Is Africa Really an “Odd Man Out”? Evidence for Diversity Decline across the Oligocene-Miocene Boundary

Abstract
Premise of research. Africa was declared the "odd man out" by P. W. Richards because its tropical forests have low species diversity and endemism relative to the Neotropics and Southeast Asia. A variety of hypotheses, including differences in climate, the geographic extent of aseasonal warm and wet conditions, landscape heterogeneity, historical contingencies, and a combination of these factors, have been proposed to explain this pattern. New paleofloral data are necessary to document when Africa became the "odd man out" and, when combined with paleoclimate reconstructions, can be used to test these hypotheses. Here, we present floral diversity and paleoclimate analyses from two sites on the Ethiopian Plateau that cross the Oligocene-Miocene boundary, hypothesized to be an interval of diversity decline in tropical Africa. Methodology. Floral diversity in the late Oligocene Chilga Basin and the early Miocene Mush Valley was quantified using large census collections from each site.
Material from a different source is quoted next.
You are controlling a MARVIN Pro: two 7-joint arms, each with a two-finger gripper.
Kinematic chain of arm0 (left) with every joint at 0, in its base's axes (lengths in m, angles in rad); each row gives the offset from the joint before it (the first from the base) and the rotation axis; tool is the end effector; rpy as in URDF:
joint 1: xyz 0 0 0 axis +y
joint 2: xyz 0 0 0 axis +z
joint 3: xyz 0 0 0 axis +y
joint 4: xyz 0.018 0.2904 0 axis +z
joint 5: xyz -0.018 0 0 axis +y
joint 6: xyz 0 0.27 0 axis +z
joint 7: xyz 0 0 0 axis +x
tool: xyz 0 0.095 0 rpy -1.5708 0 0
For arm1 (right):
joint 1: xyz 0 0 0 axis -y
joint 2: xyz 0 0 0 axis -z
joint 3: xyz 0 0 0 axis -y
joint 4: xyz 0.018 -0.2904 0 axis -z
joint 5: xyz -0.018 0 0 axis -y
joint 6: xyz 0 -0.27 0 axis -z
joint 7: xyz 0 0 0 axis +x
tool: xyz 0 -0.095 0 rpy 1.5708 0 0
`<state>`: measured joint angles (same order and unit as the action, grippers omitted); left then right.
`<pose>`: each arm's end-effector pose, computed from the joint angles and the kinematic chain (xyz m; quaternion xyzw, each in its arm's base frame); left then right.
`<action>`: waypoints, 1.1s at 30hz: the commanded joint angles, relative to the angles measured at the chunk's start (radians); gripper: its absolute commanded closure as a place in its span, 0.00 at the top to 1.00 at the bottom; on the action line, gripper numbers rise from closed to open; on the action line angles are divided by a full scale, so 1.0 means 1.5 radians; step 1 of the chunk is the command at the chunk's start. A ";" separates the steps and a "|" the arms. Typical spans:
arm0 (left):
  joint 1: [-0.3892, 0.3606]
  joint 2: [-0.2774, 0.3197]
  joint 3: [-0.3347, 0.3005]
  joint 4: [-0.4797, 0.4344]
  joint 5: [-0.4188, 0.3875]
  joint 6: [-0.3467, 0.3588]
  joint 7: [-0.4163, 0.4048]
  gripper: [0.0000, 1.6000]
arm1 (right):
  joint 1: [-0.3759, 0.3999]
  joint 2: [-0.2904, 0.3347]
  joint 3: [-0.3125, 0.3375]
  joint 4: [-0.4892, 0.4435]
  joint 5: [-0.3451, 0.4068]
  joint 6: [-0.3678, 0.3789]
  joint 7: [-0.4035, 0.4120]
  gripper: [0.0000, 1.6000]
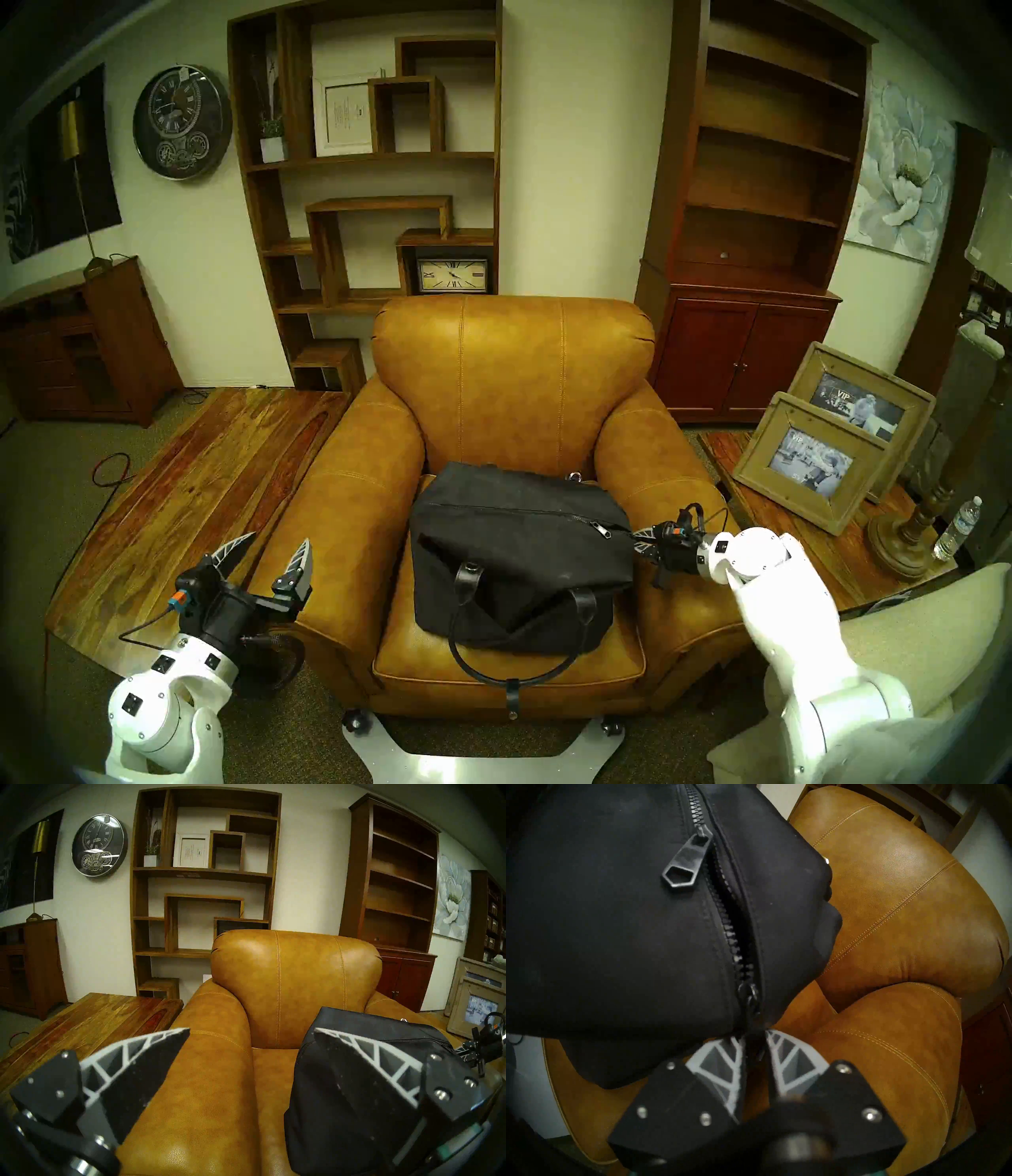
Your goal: Open a bag with a zipper
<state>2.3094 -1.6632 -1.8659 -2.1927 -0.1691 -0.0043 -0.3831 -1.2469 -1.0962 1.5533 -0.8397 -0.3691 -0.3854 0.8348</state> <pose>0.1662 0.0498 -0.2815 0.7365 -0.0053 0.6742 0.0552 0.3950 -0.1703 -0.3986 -0.7317 -0.5027 -0.4594 0.0273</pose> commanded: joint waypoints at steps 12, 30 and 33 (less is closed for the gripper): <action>0.000 0.000 0.000 -0.015 0.001 0.001 0.000 1.00 | -0.029 -0.013 0.005 -0.018 -0.027 -0.008 -0.069 0.00; 0.000 0.000 0.000 -0.015 0.001 0.001 0.000 1.00 | -0.020 -0.044 -0.012 0.013 -0.114 0.029 -0.184 0.00; 0.000 0.000 0.000 -0.015 0.001 0.001 0.000 1.00 | -0.011 -0.054 -0.020 0.034 -0.121 0.028 -0.188 0.00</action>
Diversity at these sites was also compared with that of modern leaf assemblages from well-studied tropical forest plots. Mean annual precipitation was estimated for each fossil site using leaf area analysis, and additional climate variables were reconstructed for Chilga using an overlapping distribution analysis. Pivotal results. Floral diversity at Chilga was extremely high (comparable to that of modern South American leaf assemblages) and decreased at Mush. The Chilga paleoclimate was very humid and possibly aseasonal, on the basis of paleobotanical reconstructions and the presence of lignites. Conclusions. Chilga is among the most diverse fossil floras ever analyzed. The significant decline in Ethiopian tropical forest diversity observed here supports previous hypotheses of significant extinction in the African tropics across the Oligocene-Miocene boundary. We hypothesize that increased seasonality since the Oligocene is the first-order factor responsible for low plant diversity in the modern African tropics relative to South America.